Impact of reservoir operation policies on nitrogen cycling processes and water quality dynamics in a large water supply reservoir

Reservoir operation policies affect reservoir nitrogen (N) cycling and budgets through complex influences on physical and biogeochemical processes in water and sediment. However, the underlying influencing mechanisms, especially the impact of operations on sediment processes, remain unclear. This study combines a coupled hydrodynamic-eutrophication-sediment model and a reservoir operation model to clarify reservoir operation impact on N cycling processes in water and sediment as well as impact on stored and discharged water quality. Three typical reservoir operation policies (i.e., standard, hedging, and eco-friendly) were selected to create operation scenarios. The hydrodynamic-eutrophication-sediment model was used to simulate N cycling processes and N concentrations in stored and discharged water under each scenario. Using China's Danjiangkou Reservoir as a case study, results revealed that reservoir operation policies significantly affected spatiotemporal dynamics of N cycling processes and water quality. Specifically, reservoir sediment acted as a N source, contributing to annual net release of 9.5–16.1 Gg N. Higher water levels promoted sediment ammonium release through effects on reservoir submerged area and sediment temperature.

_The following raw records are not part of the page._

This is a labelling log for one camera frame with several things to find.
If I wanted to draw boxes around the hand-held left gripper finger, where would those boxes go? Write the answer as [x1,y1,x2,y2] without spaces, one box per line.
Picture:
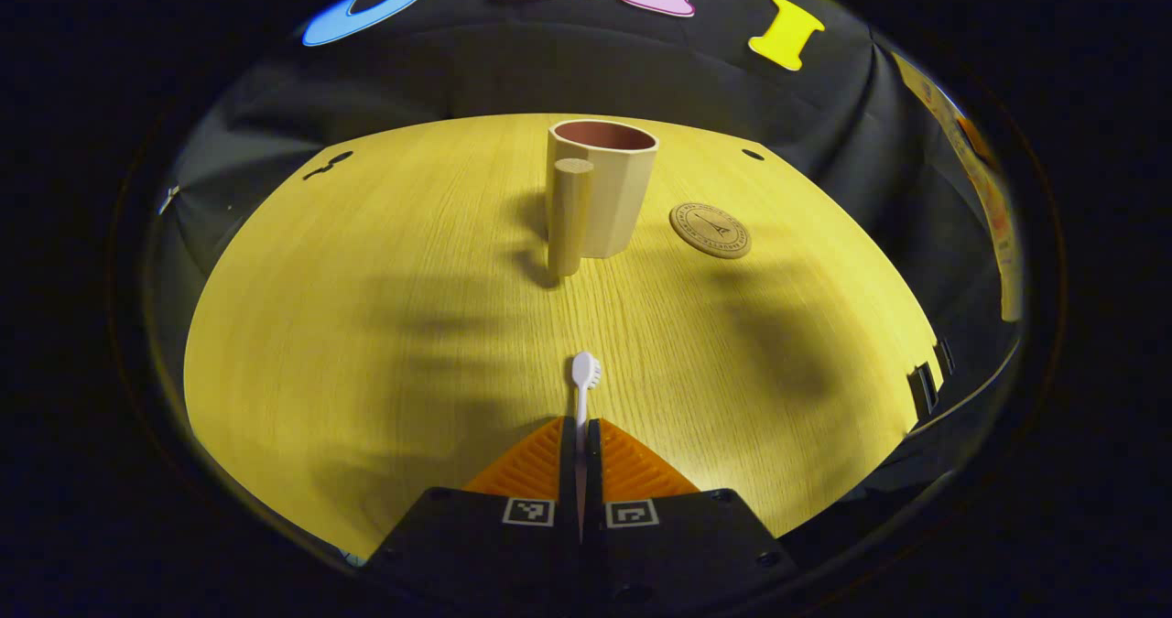
[584,417,799,618]
[364,415,582,618]

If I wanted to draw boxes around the white toothbrush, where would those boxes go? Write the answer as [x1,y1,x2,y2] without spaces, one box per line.
[570,351,602,546]

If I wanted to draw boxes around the round brown coaster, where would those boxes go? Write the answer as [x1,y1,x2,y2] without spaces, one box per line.
[669,201,753,260]

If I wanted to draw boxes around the beige cup with handle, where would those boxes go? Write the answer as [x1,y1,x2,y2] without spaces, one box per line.
[547,120,659,277]

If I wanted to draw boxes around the yellow wooden desktop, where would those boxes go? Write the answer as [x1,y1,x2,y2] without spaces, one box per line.
[183,113,944,560]

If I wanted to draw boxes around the black backdrop cloth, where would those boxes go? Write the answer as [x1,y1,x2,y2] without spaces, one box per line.
[151,0,1025,509]

Moreover, denitrification processes in water and sediment collectively contributed to annual N removal of 14.0–16.9 Gg N. Annual N removal was greater in the higher water level scenario despite its lower denitrification rate per unit area. Additionally, these processes and hydrodynamic conditions combine to affect N forms and concentrations. The N concentration in the lower water level scenario was generally higher, risking algal bloom outbreaks in the shallow-water zone. This study is intended to help guide reservoir operation policymaking to account for N management while also coordinating water quantity and quality targets.